• **TASK TO COMPLETE**
Your task is to copy the data exactly while leaving out every picture.
*** Opening PROVIDED DATA ***
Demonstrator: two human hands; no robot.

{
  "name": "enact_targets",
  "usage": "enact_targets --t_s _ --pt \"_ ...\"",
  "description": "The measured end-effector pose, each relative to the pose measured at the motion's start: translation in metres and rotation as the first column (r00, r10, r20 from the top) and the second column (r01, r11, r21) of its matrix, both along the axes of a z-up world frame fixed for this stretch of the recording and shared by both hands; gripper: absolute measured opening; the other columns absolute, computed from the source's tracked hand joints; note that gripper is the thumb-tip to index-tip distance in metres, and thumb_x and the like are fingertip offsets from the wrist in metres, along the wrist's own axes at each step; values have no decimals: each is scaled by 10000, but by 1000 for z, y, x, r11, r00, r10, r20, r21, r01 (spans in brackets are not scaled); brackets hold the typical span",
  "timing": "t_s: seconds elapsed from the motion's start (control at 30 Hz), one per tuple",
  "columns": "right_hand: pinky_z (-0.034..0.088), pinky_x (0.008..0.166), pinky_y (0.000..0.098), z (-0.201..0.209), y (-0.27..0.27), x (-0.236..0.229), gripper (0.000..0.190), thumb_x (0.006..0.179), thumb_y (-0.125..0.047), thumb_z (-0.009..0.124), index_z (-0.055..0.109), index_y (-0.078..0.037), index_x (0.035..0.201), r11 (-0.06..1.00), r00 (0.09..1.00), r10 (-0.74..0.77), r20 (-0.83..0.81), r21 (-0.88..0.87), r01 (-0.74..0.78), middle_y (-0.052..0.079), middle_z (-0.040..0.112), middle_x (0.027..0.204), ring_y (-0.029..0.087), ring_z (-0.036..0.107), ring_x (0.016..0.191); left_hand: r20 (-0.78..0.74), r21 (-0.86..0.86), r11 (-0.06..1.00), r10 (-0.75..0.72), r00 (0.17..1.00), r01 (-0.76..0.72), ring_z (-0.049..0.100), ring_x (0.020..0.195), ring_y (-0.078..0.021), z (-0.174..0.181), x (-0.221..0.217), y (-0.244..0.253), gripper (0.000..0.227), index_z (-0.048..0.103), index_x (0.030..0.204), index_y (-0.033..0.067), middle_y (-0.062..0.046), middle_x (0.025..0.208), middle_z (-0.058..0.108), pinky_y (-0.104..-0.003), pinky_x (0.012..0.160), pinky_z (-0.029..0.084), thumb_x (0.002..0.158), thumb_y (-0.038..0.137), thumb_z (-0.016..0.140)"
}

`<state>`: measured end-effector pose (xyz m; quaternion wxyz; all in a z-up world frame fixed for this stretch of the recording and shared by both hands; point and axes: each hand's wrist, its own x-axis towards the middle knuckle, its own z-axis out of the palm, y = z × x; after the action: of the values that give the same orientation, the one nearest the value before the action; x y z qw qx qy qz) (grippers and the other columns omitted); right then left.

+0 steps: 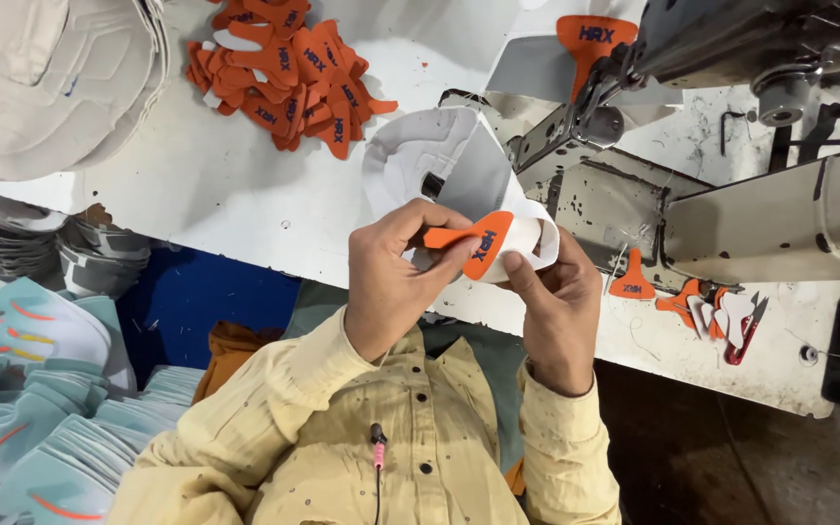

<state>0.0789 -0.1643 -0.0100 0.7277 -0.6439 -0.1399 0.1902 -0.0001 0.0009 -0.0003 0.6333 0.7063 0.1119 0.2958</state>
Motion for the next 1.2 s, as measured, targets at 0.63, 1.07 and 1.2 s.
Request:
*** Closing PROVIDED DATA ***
• **WRITTEN SOLUTION**
Demonstrator: two human hands; no robot.

{
  "name": "enact_targets",
  "usage": "enact_targets --t_s _ --pt \"_ ...\"",
  "description": "The measured end-effector pose, each relative to the pose measured at the motion's start: translation in metres and rotation as the first column (r00, r10, r20 from the top) and the second column (r01, r11, r21) of its matrix, both along the axes of a z-up world frame fixed for this stretch of the recording and shared by both hands; gripper: absolute measured opening; the other columns absolute, computed from the source's tracked hand joints; note that gripper is the thumb-tip to index-tip distance in metres, and thumb_x and the like are fingertip offsets from the wrist in metres, along the wrist's own axes at each step; values have no decimals: each is scaled by 10000, but by 1000 for z, y, x, r11, r00, r10, r20, r21, r01 (spans in brackets are not scaled); brackets hold the typical span",
  "timing": "t_s: seconds elapsed from the motion's start (control at 30 Hz), one per tuple",
  "columns": "right_hand: pinky_z (-0.034..0.088), pinky_x (0.008..0.166), pinky_y (0.000..0.098), z (-0.201..0.209), y (-0.27..0.27), x (-0.236..0.229), gripper (0.000..0.190), thumb_x (0.006..0.179), thumb_y (-0.125..0.047), thumb_z (-0.009..0.124), index_z (-0.055..0.109), index_y (-0.078..0.037), index_x (0.035..0.201), r11 (-0.06..1.00), r00 (0.09..1.00), r10 (-0.74..0.77), r20 (-0.83..0.81), r21 (-0.88..0.87), r01 (-0.74..0.78), middle_y (-0.052..0.079), middle_z (-0.040..0.112), middle_x (0.027..0.204), ring_y (-0.029..0.087), ring_z (-0.036..0.107), ring_x (0.016..0.191); left_hand: r20 (-0.78..0.74), r21 (-0.86..0.86), r11 (-0.06..1.00), r10 (-0.75..0.72), r00 (0.17..1.00), r01 (-0.76..0.72), ring_z (-0.049..0.100), ring_x (0.020..0.195), ring_y (-0.078..0.021), z (-0.174..0.181), x (-0.221..0.217), y (-0.244..0.253), gripper (0.000..0.227), index_z (-0.048..0.103), index_x (0.030..0.204), index_y (-0.033..0.067), middle_y (-0.062..0.046), middle_x (0.025..0.208), middle_z (-0.058..0.108), pinky_y (-0.104..-0.003), pinky_x (0.012..0.160), pinky_z (-0.029..0.084), thumb_x (0.002..0.158), thumb_y (-0.038..0.137), thumb_z (-0.016..0.140)"
}

`<state>`: measured end-effector pose (xyz m; quaternion wxyz; all in a z-up world frame fixed for this stretch of the recording and shared by both hands; point and axes: each hand's wrist, its own x-axis towards the middle knuckle, its own z-axis out of the palm, y = z × x; after the action: of the values that give the same orientation, the one nearest the value before the action; x y z qw qx qy qz) (grippers and the other columns omitted); right then left.

+0 steps: 

<state>0.0789 -0.1643 -0.0100 0.7277 -0.6439 -0.1399 0.1902 -0.0001 0.0009 -0.0003 0.6333 0.7063 0.1119 0.2958</state>
Motion for the next 1.2 s, as measured, targets at 0.63, 1.07 and 1.2 s.
Request:

The exercise is now complete.